(EXERCISE BRIEF) Search the listing below for the line containing "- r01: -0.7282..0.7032". From there through the line containing "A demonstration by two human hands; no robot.", transcribe every line exactly, both ends included.

(MATERIAL FOR THIS EXERCISE)
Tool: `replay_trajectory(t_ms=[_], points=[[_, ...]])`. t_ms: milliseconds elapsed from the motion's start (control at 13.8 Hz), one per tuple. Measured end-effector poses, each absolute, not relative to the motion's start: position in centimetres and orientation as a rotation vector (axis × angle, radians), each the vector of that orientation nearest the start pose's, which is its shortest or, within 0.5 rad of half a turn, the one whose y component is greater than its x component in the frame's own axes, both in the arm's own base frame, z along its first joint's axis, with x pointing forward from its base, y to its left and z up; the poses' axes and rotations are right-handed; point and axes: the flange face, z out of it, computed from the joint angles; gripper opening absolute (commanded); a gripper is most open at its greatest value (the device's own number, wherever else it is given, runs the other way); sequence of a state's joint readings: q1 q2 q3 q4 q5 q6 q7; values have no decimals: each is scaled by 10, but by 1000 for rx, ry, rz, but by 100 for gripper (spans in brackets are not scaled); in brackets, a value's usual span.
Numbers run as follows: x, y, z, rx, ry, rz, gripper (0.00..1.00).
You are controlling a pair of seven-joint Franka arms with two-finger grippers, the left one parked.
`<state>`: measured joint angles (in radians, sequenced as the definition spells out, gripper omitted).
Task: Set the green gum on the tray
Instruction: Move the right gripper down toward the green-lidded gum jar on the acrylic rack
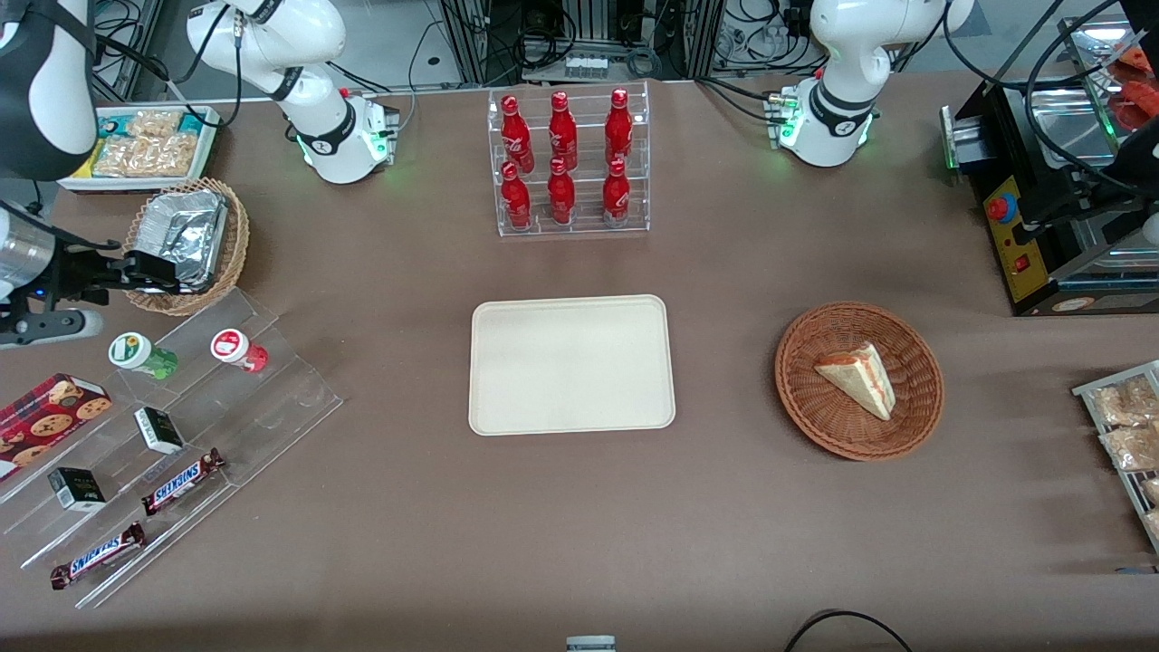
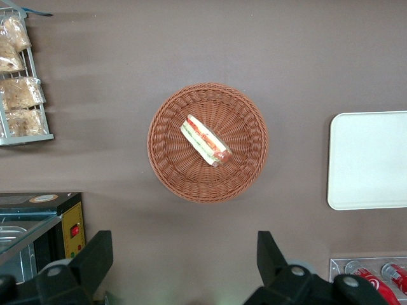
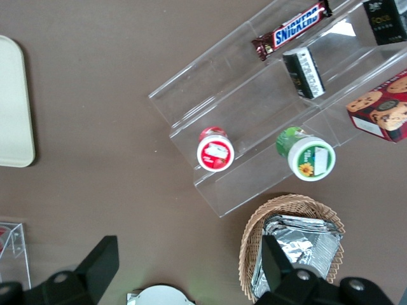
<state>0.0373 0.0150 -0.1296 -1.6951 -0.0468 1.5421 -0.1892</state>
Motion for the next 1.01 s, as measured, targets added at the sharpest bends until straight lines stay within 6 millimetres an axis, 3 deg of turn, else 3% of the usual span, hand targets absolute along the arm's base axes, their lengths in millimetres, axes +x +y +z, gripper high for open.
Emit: replay_trajectory(t_ms=[289,651,796,1013], points=[[546,-56,555,-3151,-156,272,100],[556,-57,535,-3140,-271,274,100],[560,-67,522,-3126,-368,261,100],[560,-97,505,-3075,-616,231,100]])
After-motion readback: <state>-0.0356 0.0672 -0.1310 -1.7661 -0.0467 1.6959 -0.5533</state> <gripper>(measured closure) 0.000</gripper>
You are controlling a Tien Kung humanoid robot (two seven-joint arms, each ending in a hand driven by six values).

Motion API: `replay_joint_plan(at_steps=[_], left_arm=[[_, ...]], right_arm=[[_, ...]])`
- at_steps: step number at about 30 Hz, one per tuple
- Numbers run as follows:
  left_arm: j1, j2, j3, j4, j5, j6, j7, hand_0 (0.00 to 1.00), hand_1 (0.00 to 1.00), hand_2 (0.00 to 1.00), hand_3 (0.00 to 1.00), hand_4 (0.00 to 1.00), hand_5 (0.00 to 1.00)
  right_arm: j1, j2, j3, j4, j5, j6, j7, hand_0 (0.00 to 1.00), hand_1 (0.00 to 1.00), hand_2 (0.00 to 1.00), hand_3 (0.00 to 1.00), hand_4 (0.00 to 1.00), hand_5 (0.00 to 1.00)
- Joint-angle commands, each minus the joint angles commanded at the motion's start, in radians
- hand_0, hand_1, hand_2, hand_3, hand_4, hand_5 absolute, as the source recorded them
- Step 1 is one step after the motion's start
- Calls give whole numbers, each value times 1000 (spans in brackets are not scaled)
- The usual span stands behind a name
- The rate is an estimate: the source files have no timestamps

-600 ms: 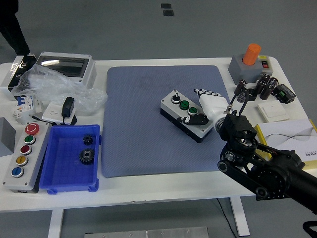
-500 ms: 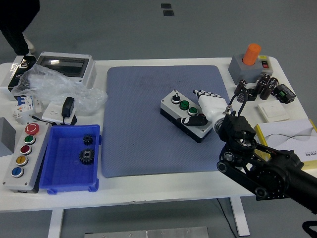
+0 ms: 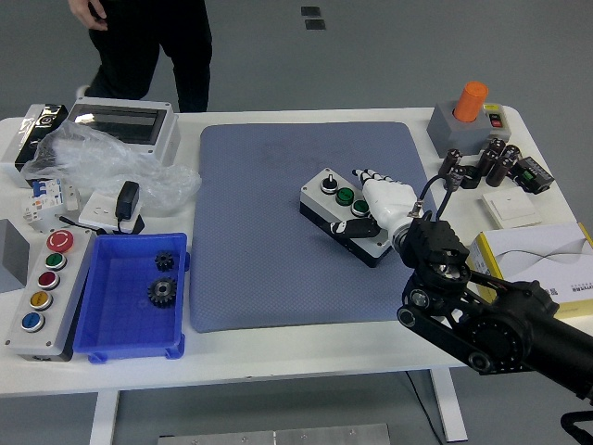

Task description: Pick up the button,place it on the desk,press the button,press the button

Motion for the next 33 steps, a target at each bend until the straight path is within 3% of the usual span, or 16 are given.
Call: replay_joint_plan(at_steps=[5, 6, 10, 11, 16, 17, 22, 23, 28, 29, 33], left_arm=[[1, 0, 0, 0, -1, 1, -3, 688, 703, 648, 689, 673, 282], [1, 0, 0, 1, -1, 2, -4, 688, 703, 648, 685, 670, 280], [-2, -1, -2, 0, -1, 3, -7, 688, 703, 648, 685, 670, 280], [-2, -1, -3, 0, 0, 4, -8, 688, 703, 646, 681, 665, 277], [-3, -1, -1, 0, -2, 6, -10, 688, 703, 646, 681, 665, 277], [-3, -1, -1, 0, -1, 6, -10, 688, 702, 646, 679, 663, 278], [-4, -1, -3, 0, 1, 8, -12, 688, 702, 646, 679, 663, 278], [-4, -1, -5, -1, 3, 8, -12, 688, 703, 646, 679, 664, 281], [-5, -1, -13, -2, 11, 10, -14, 688, 703, 646, 679, 664, 281], [-5, -1, -14, -2, 12, 11, -15, 687, 703, 648, 681, 665, 287], [-6, -1, -17, -2, 15, 13, -19, 687, 703, 648, 681, 665, 287]], right_arm=[[2, 4, -12, -13, 5, -3, 0, 805, 839, 854, 998, 998, 583], [2, 5, -14, -13, 6, -4, 0, 635, 720, 721, 977, 998, 440], [4, 7, -24, -12, 0, -3, 0, 635, 720, 721, 977, 998, 440], [4, 7, -25, -11, -2, -4, 0, 572, 692, 693, 916, 991, 409], [4, 9, -30, -5, -18, -9, 0, 572, 692, 693, 916, 991, 409], [5, 10, -32, -4, -21, -10, 0, 492, 634, 613, 758, 951, 377], [5, 14, -42, -2, -33, -11, 0, 492, 634, 613, 758, 951, 377], [5, 15, -45, -2, -34, -12, 0, 311, 461, 485, 596, 817, 276], [7, 17, -56, 0, -41, -16, 0, 311, 461, 485, 596, 817, 276], [7, 17, -57, 1, -42, -17, 0, 278, 409, 441, 478, 745, 252], [9, 16, -62, 4, -50, -24, 0, 278, 409, 441, 478, 745, 252]])
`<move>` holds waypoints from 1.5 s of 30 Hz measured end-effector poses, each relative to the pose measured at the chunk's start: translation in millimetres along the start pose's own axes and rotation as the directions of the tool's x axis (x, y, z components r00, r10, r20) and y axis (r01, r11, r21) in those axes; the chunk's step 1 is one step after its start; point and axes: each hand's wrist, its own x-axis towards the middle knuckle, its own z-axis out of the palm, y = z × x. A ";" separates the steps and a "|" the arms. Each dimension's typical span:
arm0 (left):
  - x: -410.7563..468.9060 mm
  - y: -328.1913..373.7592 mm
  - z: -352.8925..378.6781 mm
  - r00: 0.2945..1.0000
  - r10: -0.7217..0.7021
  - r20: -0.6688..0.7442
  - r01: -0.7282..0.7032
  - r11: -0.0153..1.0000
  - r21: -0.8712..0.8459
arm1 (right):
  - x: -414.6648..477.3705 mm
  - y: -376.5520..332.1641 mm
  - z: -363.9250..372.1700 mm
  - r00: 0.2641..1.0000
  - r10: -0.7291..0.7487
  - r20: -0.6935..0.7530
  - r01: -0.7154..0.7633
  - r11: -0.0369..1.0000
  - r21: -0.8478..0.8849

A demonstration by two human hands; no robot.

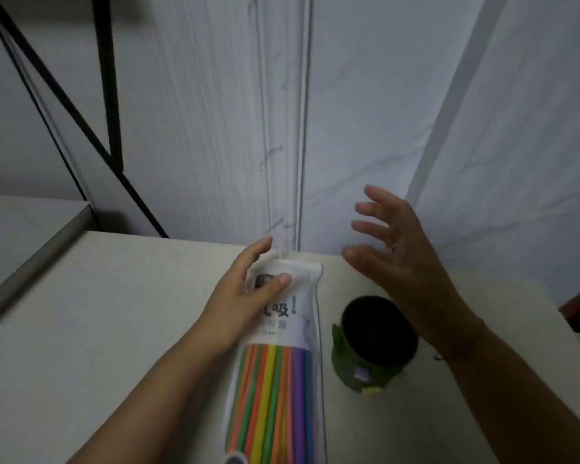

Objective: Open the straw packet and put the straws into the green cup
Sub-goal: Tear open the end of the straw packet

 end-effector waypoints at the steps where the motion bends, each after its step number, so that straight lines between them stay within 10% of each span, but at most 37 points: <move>1: -7.3 2.1 1.6 1.000 0.015 -0.016 -0.014 1.000 0.026 | -7.3 -3.9 0.9 0.999 -0.028 -0.017 0.028 1.000 -0.013; 13: -65.2 -2.3 21.3 0.957 -0.263 -0.120 0.289 0.894 0.343 | -111.6 -45.0 32.6 0.982 0.013 -0.186 -0.001 0.998 0.068; 25: -93.8 20.3 9.9 0.885 -0.458 -0.082 0.454 0.889 -0.059 | -133.6 -52.4 38.4 0.974 0.162 -0.157 -0.134 0.975 0.176; 30: -118.0 44.3 6.5 0.950 -0.250 -0.189 0.203 0.951 -0.234 | -133.5 -59.5 49.1 0.984 0.177 -0.031 -0.161 0.944 0.289; 36: -140.4 71.8 9.8 0.851 0.327 -0.410 -0.305 0.945 0.119 | -130.2 -75.1 52.7 0.987 0.143 0.075 -0.161 0.850 0.501; 45: -128.9 45.8 20.7 0.808 0.478 -0.343 -0.352 0.860 0.370 | -129.1 -99.4 40.0 0.994 0.101 -0.045 -0.063 0.851 0.521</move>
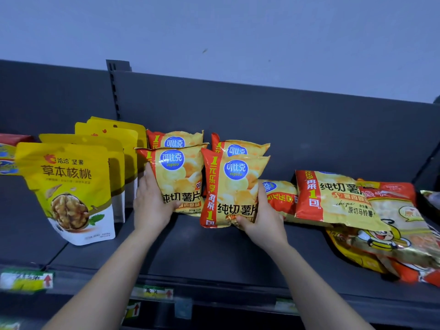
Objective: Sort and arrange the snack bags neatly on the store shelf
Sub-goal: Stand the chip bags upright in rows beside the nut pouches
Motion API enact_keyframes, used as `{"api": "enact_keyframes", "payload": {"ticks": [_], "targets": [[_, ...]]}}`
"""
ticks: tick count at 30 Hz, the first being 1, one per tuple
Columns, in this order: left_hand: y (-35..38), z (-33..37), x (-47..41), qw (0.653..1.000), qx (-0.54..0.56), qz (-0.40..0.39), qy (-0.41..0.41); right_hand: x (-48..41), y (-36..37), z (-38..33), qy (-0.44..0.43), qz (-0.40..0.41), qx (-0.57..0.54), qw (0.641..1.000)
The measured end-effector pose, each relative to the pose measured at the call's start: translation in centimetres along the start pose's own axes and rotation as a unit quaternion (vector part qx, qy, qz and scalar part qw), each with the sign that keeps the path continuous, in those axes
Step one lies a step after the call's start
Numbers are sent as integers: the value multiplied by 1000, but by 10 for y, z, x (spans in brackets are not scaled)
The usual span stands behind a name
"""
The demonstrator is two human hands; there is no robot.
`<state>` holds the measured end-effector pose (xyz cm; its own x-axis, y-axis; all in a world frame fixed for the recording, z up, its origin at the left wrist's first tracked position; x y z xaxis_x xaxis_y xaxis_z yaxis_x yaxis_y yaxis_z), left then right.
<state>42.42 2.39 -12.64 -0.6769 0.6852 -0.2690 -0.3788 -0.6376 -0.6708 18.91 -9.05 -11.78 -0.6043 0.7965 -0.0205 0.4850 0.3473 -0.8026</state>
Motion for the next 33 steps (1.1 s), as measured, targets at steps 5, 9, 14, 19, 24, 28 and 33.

(EXPECTED OUTPUT)
  - r01: -0.7282..0.7032
  - r11: -0.0153..1.0000
  - r21: -0.8712..0.8459
arm1 (right):
  - x: -414.6648..477.3705 mm
  - y: -376.5520..332.1641 mm
  - z: -363.9250..372.1700 mm
  - r00: 0.2641..1.0000
  - r10: -0.7291..0.7487
  - r20: -0.6935..0.7530
  - r01: -0.7154..0.7633
  - r11: -0.0369..1.0000
  - r21: -0.8478..0.8849

A demonstration by two human hands; no robot.

The answer given is complete.